Ce garde-fou se contourne d’un geste. Un simple autocollant collé sur la diode, ou une légère modification de la monture, suffit à masquer complètement le signal lumineux. L’appareil redevient alors indétectable, et sa discrétion surpasse de loin celle d’un smartphone que le moindre mouvement de bras finit toujours par trahir. C’est précisément cette caractéristique qui en fait un outil prisé par ceux qui cherchent à filmer sans consentement. L’assistant vocal intégré ajoute une dimension supplémentaire : plusieurs élèves l’ont également utilisé pour obtenir des réponses soufflées dans l’oreille lors de contrôles.
Comment les écoles américaines réagissent face à une technologie impossible à détecter à l’œil nu
La riposte s’organise, prudemment. Plusieurs districts scolaires aux États-Unis ont déjà prononcé l’interdiction des lunettes connectées dans leurs salles de classe, invoquant trois motifs distincts : la surveillance des élèves, le harcèlement entre pairs et la triche aux examens. Meta et TikTok affirment, de leur côté, avoir supprimé les vidéos qui leur ont été signalées.

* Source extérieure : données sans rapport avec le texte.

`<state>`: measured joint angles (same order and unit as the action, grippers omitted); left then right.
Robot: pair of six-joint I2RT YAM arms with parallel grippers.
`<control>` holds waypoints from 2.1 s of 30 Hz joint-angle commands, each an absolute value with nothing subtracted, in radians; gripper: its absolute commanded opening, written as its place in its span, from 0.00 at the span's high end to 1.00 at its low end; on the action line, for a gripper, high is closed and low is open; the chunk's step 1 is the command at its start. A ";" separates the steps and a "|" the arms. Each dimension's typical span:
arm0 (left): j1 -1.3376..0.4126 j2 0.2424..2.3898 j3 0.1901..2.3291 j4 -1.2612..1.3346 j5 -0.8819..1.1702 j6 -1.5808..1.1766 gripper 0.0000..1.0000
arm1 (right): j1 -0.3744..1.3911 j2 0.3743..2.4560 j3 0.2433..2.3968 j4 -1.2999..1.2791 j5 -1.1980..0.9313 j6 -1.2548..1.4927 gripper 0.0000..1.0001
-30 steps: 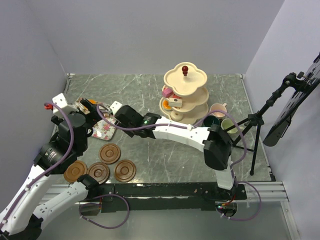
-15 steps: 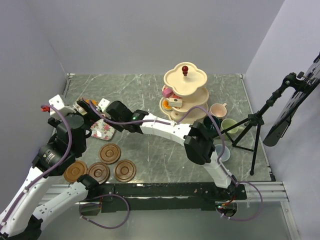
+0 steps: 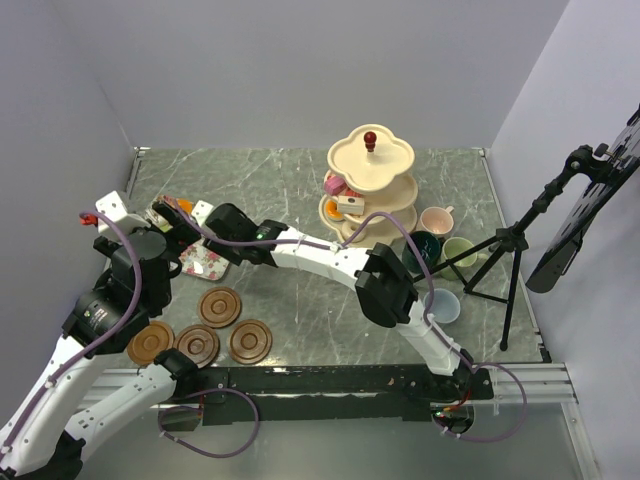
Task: Serve the afternoon tea
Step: Pick up the desert from the tray.
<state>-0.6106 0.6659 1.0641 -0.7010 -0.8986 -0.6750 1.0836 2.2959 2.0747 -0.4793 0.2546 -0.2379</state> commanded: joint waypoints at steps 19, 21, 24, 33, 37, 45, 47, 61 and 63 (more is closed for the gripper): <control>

Les enseignants, eux, se trouvent dans une position délicate. Repérer un élève qui enregistre discrètement en plein cours suppose d’identifier visuellement une diode de quelques millimètres — souvent masquée — sur une monture qui ressemble à n’importe quelle paire de lunettes de vue. Plusieurs directions d’établissement ont confié à Futurism ne pas disposer des outils nécessaires pour faire appliquer une interdiction de manière crédible.
Le droit américain face à un objet que les lois n’avaient pas anticipé
Andy Liddell, spécialiste du droit de l’éducation, résume la situation sans détour : filmer à l’école avec ces montures est, selon lui, « une très mauvaise idée », car de nombreux États américains exigent le consentement des deux parties avant tout enregistrement d’une personne dans un espace privé ou semi-privé. Ces lois ont été rédigées bien avant l’apparition des caméras portées sur le nez, et leur application à ce type d’appareil n’a encore été tranchée par aucun tribunal.

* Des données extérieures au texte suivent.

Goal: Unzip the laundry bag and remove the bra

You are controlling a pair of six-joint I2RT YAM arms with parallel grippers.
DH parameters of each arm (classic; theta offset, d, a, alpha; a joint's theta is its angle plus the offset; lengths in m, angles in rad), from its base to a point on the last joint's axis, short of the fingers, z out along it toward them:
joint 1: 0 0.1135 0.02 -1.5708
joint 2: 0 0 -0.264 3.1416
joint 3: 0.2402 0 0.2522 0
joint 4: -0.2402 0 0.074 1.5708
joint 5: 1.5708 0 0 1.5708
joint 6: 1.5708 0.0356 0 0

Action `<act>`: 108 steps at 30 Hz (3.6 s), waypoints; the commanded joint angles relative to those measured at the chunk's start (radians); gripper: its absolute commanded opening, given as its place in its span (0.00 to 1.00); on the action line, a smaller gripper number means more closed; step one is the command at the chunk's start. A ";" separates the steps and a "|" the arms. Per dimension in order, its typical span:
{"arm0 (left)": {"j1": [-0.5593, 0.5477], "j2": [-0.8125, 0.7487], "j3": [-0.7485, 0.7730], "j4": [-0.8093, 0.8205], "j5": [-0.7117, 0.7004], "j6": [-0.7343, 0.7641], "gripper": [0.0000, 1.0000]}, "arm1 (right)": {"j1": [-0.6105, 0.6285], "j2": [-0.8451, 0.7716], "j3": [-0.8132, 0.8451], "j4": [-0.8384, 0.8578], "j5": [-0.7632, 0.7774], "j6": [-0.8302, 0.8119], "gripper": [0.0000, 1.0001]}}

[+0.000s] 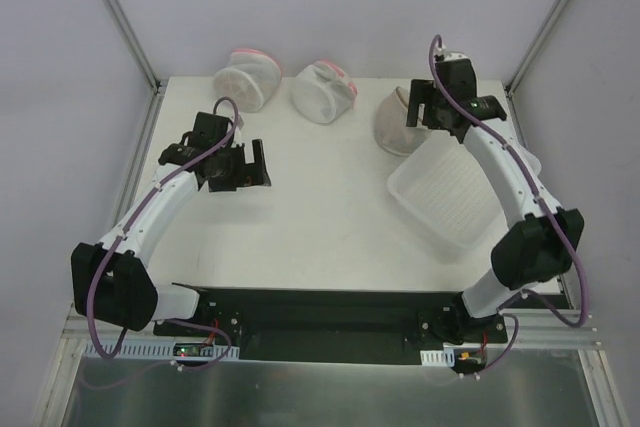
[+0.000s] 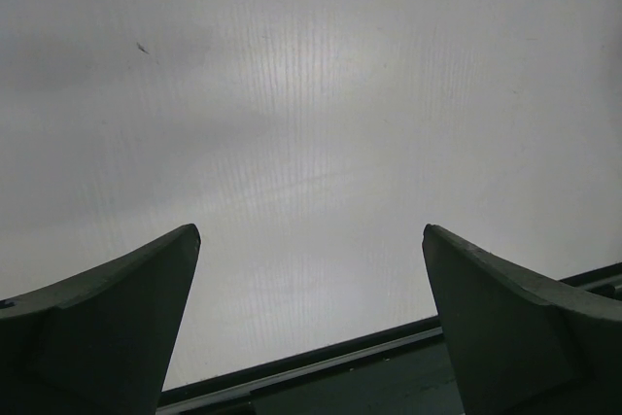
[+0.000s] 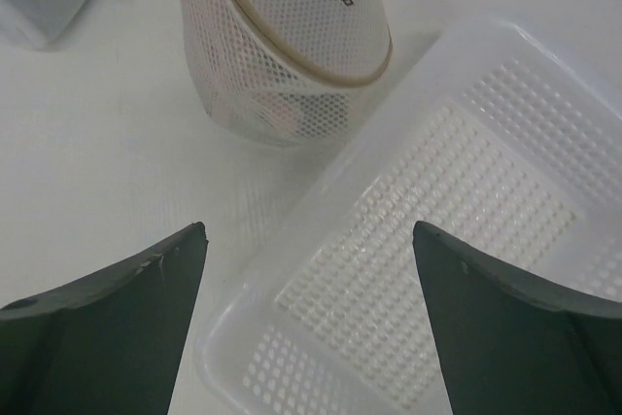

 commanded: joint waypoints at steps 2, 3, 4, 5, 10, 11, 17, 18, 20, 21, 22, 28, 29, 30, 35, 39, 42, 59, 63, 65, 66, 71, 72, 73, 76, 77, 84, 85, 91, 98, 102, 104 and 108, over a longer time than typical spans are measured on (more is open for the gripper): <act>-0.001 0.026 0.044 0.008 0.052 0.024 0.99 | 0.000 0.204 0.138 0.101 0.035 -0.085 0.89; -0.001 0.029 0.045 0.008 0.055 0.024 0.99 | -0.003 0.271 0.162 0.115 0.016 -0.089 0.88; -0.001 0.032 0.047 0.008 0.058 0.025 0.99 | -0.009 0.300 0.205 0.119 0.014 -0.093 0.87; -0.001 0.037 0.048 0.008 0.058 0.030 0.99 | -0.014 0.334 0.230 0.121 0.013 -0.093 0.87; -0.001 0.050 0.036 0.008 0.072 0.033 0.99 | -0.054 0.481 0.313 0.149 -0.010 -0.048 0.80; -0.001 0.052 0.034 0.008 0.075 0.028 0.99 | -0.057 0.489 0.310 0.162 -0.007 -0.042 0.74; -0.001 0.031 0.024 0.010 0.073 0.033 0.99 | -0.063 0.509 0.298 0.247 -0.019 -0.033 0.26; -0.001 0.029 0.024 0.008 0.070 0.033 0.99 | -0.061 0.505 0.304 0.247 -0.039 -0.033 0.14; -0.001 0.020 0.024 0.007 0.070 0.031 0.99 | -0.046 0.485 0.292 0.251 -0.048 -0.048 0.01; -0.001 0.015 0.024 0.008 0.070 0.031 0.99 | -0.035 0.450 0.278 0.271 -0.062 -0.059 0.02; -0.001 0.008 0.024 0.008 0.072 0.031 0.99 | -0.012 0.430 0.241 0.285 -0.073 -0.071 0.01; -0.001 -0.043 0.028 -0.007 0.024 0.039 0.99 | 0.112 0.281 0.170 0.316 -0.173 -0.181 0.01; -0.001 -0.054 0.031 -0.011 0.017 0.047 0.99 | 0.129 0.264 0.149 0.314 -0.177 -0.192 0.01; -0.001 -0.065 0.033 -0.019 0.000 0.051 0.99 | 0.147 0.247 0.138 0.305 -0.191 -0.221 0.02; -0.001 -0.150 0.040 -0.062 -0.057 0.094 0.99 | 0.267 0.124 0.035 0.245 -0.186 -0.244 0.01; -0.001 -0.203 0.047 -0.079 -0.094 0.105 0.99 | 0.368 0.046 -0.128 0.227 -0.126 -0.234 0.01; -0.001 -0.210 0.051 -0.079 -0.091 0.103 0.99 | 0.455 0.066 -0.135 0.148 -0.024 -0.153 0.18; -0.193 -0.118 0.134 -0.094 -0.031 -0.008 0.99 | 0.480 -0.253 -0.354 0.144 0.014 0.216 0.89; -0.264 -0.095 0.068 -0.096 -0.054 -0.134 0.99 | 0.463 -0.348 -0.452 0.095 0.073 0.297 0.89; -0.290 -0.101 0.041 -0.093 -0.054 -0.234 0.98 | 0.465 -0.387 -0.520 0.074 0.083 0.334 0.89; -0.305 -0.103 0.027 -0.091 -0.066 -0.266 0.99 | 0.465 -0.432 -0.546 0.069 0.094 0.343 0.89; -0.412 -0.063 0.042 -0.062 -0.167 -0.458 0.99 | 0.474 -0.593 -0.690 -0.014 0.143 0.449 0.89; -0.431 -0.049 0.045 -0.062 -0.172 -0.496 0.99 | 0.479 -0.621 -0.705 -0.029 0.162 0.458 0.89; -0.437 -0.027 0.042 -0.058 -0.177 -0.574 0.99 | 0.480 -0.679 -0.722 -0.044 0.171 0.467 0.89; -0.472 0.030 0.036 -0.042 -0.244 -0.663 0.96 | 0.483 -0.768 -0.758 -0.107 0.212 0.495 0.88; -0.472 0.044 0.033 -0.033 -0.255 -0.679 0.93 | 0.485 -0.785 -0.759 -0.135 0.221 0.498 0.88; -0.498 0.168 0.121 0.030 -0.226 -0.589 0.00 | 0.491 -0.806 -0.750 -0.175 0.238 0.507 0.88; -0.505 0.203 0.149 0.038 -0.180 -0.433 0.00 | 0.491 -0.801 -0.750 -0.167 0.231 0.501 0.88; -0.518 0.216 0.240 0.013 -0.083 0.145 0.00 | 0.492 -0.767 -0.729 -0.097 0.174 0.470 0.88; -0.450 0.113 0.258 -0.019 -0.160 0.289 0.99 | 0.503 -0.721 -0.710 -0.134 0.246 0.464 0.88; -0.448 0.089 0.323 -0.044 -0.169 0.260 0.99 | 0.503 -0.733 -0.727 -0.131 0.238 0.466 0.89; -0.509 0.081 0.341 -0.054 -0.230 0.252 0.99 | 0.505 -0.750 -0.736 -0.135 0.246 0.472 0.89; -0.684 0.150 0.418 -0.135 -0.434 0.251 0.99 | 0.505 -0.796 -0.755 -0.146 0.290 0.480 0.89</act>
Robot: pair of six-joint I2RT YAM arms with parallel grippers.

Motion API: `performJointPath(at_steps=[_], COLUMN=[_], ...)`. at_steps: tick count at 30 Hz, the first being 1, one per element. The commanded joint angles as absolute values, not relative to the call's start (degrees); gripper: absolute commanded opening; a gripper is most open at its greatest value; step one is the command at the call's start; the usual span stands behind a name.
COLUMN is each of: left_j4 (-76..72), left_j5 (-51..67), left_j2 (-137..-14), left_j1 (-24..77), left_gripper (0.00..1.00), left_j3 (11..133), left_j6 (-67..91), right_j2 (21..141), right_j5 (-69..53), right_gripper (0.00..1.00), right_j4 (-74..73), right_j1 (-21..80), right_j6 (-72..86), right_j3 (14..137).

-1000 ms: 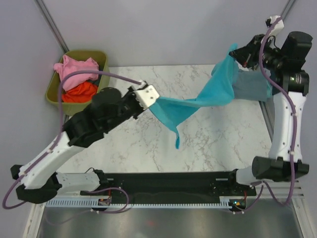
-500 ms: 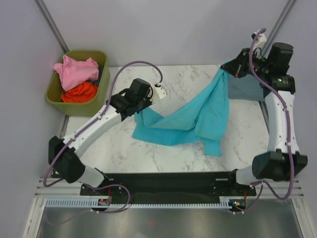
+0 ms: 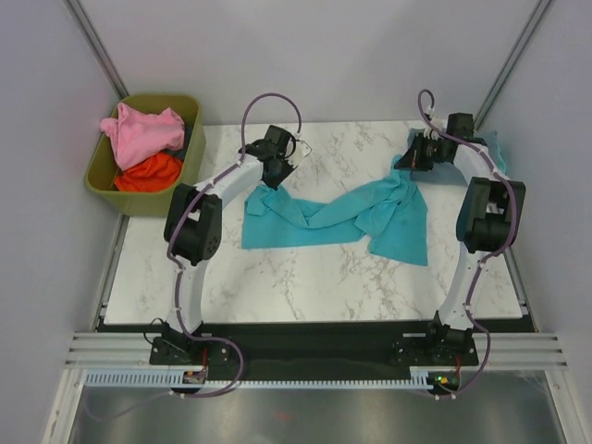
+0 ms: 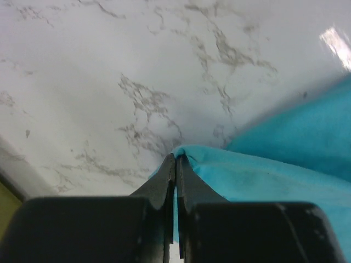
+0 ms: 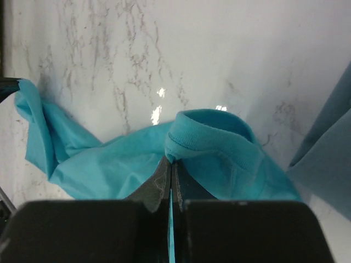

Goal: Fold and stack the t-shirts
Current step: Flatten the tshirt out

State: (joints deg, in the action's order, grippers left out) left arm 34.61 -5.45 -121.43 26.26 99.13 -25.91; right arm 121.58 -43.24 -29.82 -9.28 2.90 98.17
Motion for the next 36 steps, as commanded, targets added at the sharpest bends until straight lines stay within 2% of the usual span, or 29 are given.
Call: performJointPath(at_steps=[1, 3, 4, 5, 7, 8, 9, 12, 13, 17, 23, 26, 36], left_j4=[32.7, 32.7, 33.0, 33.3, 34.8, 34.8, 34.8, 35.6, 36.0, 39.6, 39.5, 39.4, 38.7], left_j5=[-5.0, -7.5, -8.7, -10.8, -11.3, -11.5, -10.6, -5.6, -3.2, -0.3, -0.3, -0.4, -1.6], left_j2=[-125.2, -128.8, -129.6, -129.8, -127.6, -125.9, -121.1, -111.9, -109.8, -103.9, -101.7, -102.0, -101.4], left_j1=[24.9, 24.3, 24.1, 23.8, 23.4, 23.4, 23.4, 23.5, 23.6, 23.9, 24.1, 24.4, 25.8], left_gripper=[0.02, 0.04, 0.07, 0.27, 0.58, 0.86, 0.91, 0.91, 0.91, 0.89, 0.87, 0.86, 0.86], left_j3=[109.6, 113.5, 114.6, 115.4, 115.7, 114.8, 112.3, 106.2, 104.7, 97.0, 93.1, 93.3, 91.0], left_j6=[-21.0, -20.9, -20.7, -19.4, -18.0, -16.5, -16.0, -13.3, -12.3, -11.5, -10.6, -10.5, -10.8], right_j2=[124.3, 126.6, 126.9, 126.4, 124.7, 121.5, 119.2, 108.8, 105.2, 100.3, 95.8, 93.7, 91.4], right_j5=[-41.5, -40.3, -38.7, -37.8, -37.8, -38.3, -38.9, -41.6, -42.3, -39.7, -37.9, -34.2, -33.4], right_gripper=[0.0, 0.02, 0.13, 0.43, 0.51, 0.53, 0.53, 0.59, 0.59, 0.57, 0.52, 0.48, 0.48], right_j4=[-25.1, -23.3, -23.3, -23.6, -27.1, -28.5, -30.7, -36.6, -39.6, -55.8, -54.9, -48.4, -40.3], right_j1=[-9.5, -9.4, -9.4, -9.3, -9.9, -10.2, -10.5, -10.2, -9.9, -7.4, -5.3, -2.0, 4.7], right_j6=[1.8, 3.3, 3.2, 2.6, -3.4, -5.8, -9.0, -24.6, -34.9, -58.2, -79.2, -82.0, -84.9], right_j3=[105.8, 107.7, 108.4, 108.8, 110.0, 110.0, 108.1, 98.6, 96.4, 84.9, 71.5, 65.5, 60.5])
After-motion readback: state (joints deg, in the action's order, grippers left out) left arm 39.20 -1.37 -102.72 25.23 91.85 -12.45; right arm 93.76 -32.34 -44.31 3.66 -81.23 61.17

Voici les principaux obstacles juridiques et pratiques identifiés à ce stade :
- Les lois sur l’enregistrement bipartite varient selon les États : elles s’appliquent différemment dans un couloir scolaire et dans une salle de classe fermée.
- La preuve de l’enregistrement est difficile à établir sans saisir l’appareil et en extraire les données.

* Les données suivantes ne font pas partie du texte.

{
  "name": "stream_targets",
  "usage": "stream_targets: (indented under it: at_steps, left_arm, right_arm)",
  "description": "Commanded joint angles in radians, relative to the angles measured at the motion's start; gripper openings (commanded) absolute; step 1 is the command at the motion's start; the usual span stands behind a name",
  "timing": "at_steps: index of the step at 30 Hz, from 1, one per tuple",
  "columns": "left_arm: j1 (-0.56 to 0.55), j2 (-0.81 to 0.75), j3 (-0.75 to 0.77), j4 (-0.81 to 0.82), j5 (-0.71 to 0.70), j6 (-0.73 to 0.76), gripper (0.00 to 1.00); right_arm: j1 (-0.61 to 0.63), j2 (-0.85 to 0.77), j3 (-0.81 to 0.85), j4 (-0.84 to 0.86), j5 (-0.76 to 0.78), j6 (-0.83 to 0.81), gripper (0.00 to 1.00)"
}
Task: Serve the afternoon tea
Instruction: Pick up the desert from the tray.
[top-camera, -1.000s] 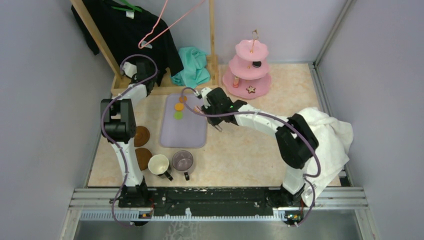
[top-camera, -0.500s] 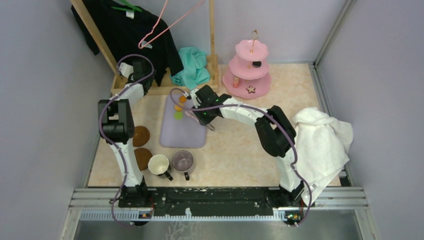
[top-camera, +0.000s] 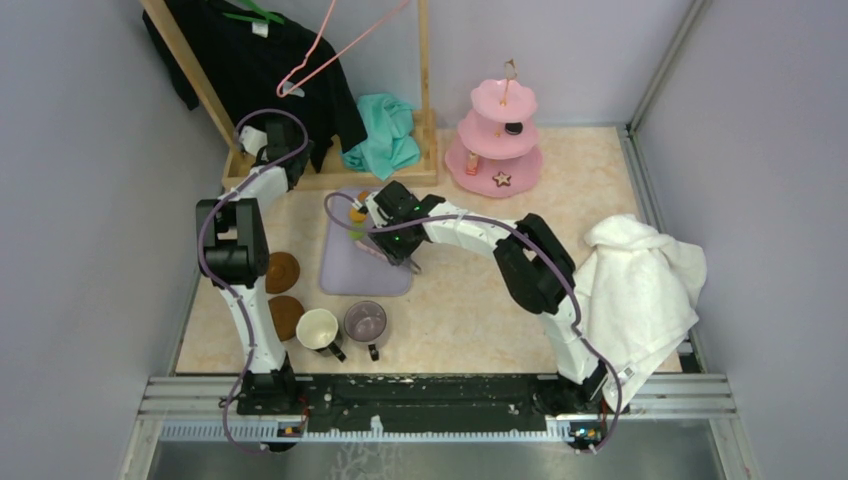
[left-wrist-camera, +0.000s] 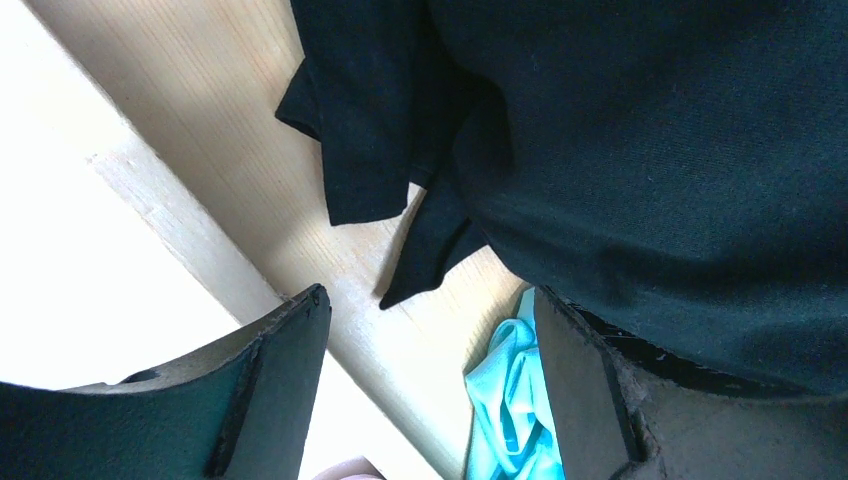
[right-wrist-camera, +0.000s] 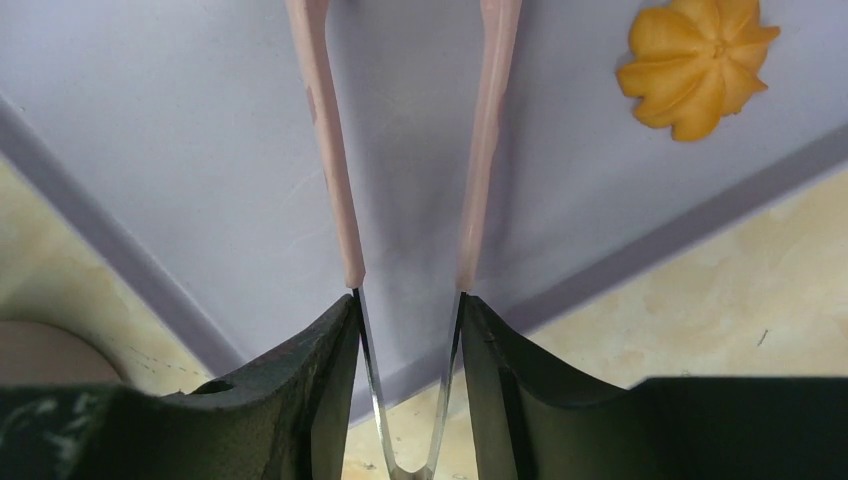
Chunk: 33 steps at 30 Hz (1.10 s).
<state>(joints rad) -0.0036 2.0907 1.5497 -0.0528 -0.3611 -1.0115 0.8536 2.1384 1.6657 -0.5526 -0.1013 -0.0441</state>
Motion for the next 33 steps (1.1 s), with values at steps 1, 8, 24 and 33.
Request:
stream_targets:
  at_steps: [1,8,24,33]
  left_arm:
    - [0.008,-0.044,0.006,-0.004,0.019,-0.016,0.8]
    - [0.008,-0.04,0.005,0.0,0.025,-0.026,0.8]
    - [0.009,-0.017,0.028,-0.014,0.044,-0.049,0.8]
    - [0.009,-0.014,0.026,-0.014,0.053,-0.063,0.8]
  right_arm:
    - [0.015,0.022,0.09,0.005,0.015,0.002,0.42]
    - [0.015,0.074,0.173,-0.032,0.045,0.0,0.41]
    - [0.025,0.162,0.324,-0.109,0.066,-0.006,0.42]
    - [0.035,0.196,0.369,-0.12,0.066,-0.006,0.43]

- Les règlements intérieurs des établissements n’ont pas de force légale suffisante pour déclencher des poursuites pénales.
- Meta renvoie la responsabilité de l’encadrement aux écoles, qui ne disposent d’aucune obligation légale uniforme à ce jour.
- Les plateformes comme TikTok et Instagram retirent les vidéos signalées, mais uniquement après diffusion.
Des parents réclament des règles claires à l’échelle des établissements, et plusieurs associations de protection de l’enfance ont commencé à interpeller les élus locaux. Certains États envisagent d’actualiser leurs législations sur la vie privée pour y inclure explicitement les dispositifs portables à caméra intégrée.
Ce que cette affaire révèle sur la responsabilité de Meta
Le succès commercial des lunettes Meta Ray-Ban — là où Google Glass avait échoué il y a plus de dix ans — repose en grande partie sur leur apparence banale et leur intégration transparente au quotidien. C’est exactement ce qui les rend problématiques dans un contexte scolaire. L’entreprise a construit son argumentaire sur la discrétion de l’objet ; ce même argument se retourne aujourd’hui contre elle.
Meta n’a pas modifié les fonctionnalités de l’appareil depuis que ces usages détournés ont été rendus publics, et aucune mise à jour contraignante — désactivation forcée dans certaines zones, enregistrement horodaté consultable par les autorités — n’a été annoncée à ce stade. Les prochains mois diront si la pression des familles, des districts scolaires et des législateurs suffit à infléchir la trajectoire d’un produit vendu à plusieurs millions d’exemplaires dans le monde.